[Data extract Boundary: Start]

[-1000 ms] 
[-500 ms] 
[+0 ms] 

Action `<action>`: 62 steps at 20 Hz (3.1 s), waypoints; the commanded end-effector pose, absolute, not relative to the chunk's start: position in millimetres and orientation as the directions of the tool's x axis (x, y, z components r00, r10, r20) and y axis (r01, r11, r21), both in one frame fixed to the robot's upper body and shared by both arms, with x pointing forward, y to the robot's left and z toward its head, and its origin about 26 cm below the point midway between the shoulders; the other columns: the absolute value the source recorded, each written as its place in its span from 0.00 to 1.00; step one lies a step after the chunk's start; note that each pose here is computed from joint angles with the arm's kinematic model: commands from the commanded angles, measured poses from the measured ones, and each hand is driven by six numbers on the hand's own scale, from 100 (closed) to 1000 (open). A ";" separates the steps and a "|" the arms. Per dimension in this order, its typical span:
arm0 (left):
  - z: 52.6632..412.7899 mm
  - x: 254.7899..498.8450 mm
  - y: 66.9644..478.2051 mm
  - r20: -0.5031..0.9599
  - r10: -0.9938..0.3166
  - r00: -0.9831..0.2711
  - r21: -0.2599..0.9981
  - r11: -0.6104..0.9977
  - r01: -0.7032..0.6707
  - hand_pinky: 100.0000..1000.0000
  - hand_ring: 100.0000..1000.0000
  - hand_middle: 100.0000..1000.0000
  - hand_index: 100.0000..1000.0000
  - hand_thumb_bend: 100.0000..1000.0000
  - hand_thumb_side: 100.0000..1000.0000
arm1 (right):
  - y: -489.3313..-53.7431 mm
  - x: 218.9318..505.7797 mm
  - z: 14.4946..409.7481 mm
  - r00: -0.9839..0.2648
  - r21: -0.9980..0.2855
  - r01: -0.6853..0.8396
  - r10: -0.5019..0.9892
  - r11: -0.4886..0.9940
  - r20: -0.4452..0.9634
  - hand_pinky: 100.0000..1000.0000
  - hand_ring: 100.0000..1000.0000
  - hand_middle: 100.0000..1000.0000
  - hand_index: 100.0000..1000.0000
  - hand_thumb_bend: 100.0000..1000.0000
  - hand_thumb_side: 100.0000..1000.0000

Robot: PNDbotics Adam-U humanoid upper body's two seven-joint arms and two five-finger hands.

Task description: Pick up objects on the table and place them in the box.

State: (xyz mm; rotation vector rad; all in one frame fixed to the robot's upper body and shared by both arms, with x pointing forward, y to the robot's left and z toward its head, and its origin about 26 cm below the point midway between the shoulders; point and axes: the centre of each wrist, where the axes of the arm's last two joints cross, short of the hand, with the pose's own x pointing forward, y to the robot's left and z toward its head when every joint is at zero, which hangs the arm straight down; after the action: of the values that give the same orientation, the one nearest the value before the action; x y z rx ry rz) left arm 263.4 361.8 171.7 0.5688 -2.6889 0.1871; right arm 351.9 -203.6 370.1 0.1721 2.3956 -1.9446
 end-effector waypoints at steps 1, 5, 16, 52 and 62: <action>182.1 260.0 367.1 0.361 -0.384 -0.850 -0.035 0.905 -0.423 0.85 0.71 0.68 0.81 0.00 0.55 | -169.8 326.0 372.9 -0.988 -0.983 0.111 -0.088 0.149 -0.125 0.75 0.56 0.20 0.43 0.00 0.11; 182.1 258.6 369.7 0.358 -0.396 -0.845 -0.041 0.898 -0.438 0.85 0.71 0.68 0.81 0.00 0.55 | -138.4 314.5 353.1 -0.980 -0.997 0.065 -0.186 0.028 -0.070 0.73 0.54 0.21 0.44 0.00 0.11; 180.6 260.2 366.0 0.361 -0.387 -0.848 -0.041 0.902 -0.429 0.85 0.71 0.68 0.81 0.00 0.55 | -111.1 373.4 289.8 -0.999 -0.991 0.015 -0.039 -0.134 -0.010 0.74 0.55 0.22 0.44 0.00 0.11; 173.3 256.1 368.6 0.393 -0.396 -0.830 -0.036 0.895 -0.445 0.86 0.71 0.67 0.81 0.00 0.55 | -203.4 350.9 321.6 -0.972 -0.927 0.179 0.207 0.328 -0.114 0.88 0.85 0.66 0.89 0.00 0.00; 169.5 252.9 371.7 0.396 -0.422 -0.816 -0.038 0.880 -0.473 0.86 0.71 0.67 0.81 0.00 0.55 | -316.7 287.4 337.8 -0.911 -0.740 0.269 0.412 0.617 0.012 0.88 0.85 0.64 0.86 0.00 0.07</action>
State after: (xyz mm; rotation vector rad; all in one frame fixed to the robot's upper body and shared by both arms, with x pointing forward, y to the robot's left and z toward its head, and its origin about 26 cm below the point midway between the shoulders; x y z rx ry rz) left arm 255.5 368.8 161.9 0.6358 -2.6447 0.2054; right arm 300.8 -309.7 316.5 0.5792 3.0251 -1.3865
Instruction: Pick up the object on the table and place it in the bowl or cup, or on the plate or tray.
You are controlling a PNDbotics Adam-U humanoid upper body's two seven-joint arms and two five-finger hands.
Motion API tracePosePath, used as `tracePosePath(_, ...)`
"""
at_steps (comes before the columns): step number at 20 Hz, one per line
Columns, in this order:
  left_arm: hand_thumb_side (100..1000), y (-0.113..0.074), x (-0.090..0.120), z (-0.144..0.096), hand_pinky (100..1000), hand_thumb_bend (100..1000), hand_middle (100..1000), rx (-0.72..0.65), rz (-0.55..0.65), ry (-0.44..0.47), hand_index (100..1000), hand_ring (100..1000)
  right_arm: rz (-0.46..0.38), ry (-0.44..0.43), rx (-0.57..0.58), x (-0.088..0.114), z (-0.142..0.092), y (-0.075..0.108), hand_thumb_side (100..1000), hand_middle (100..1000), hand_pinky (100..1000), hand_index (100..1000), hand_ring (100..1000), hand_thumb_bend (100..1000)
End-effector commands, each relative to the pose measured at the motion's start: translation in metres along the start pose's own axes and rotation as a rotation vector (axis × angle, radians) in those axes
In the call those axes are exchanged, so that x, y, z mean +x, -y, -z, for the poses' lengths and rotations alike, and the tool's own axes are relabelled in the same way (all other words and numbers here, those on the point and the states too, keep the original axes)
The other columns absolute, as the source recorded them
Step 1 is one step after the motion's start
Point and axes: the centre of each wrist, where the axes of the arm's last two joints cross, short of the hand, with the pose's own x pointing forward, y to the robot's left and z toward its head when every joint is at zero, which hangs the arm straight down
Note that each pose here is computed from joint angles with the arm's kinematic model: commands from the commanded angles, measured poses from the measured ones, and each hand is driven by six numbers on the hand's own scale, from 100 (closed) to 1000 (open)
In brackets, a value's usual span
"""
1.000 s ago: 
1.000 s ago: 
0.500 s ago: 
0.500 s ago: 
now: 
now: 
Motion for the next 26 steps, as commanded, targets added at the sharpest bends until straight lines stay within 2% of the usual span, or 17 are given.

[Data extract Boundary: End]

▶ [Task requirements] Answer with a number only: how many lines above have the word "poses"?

▶ [Answer to this exercise] 3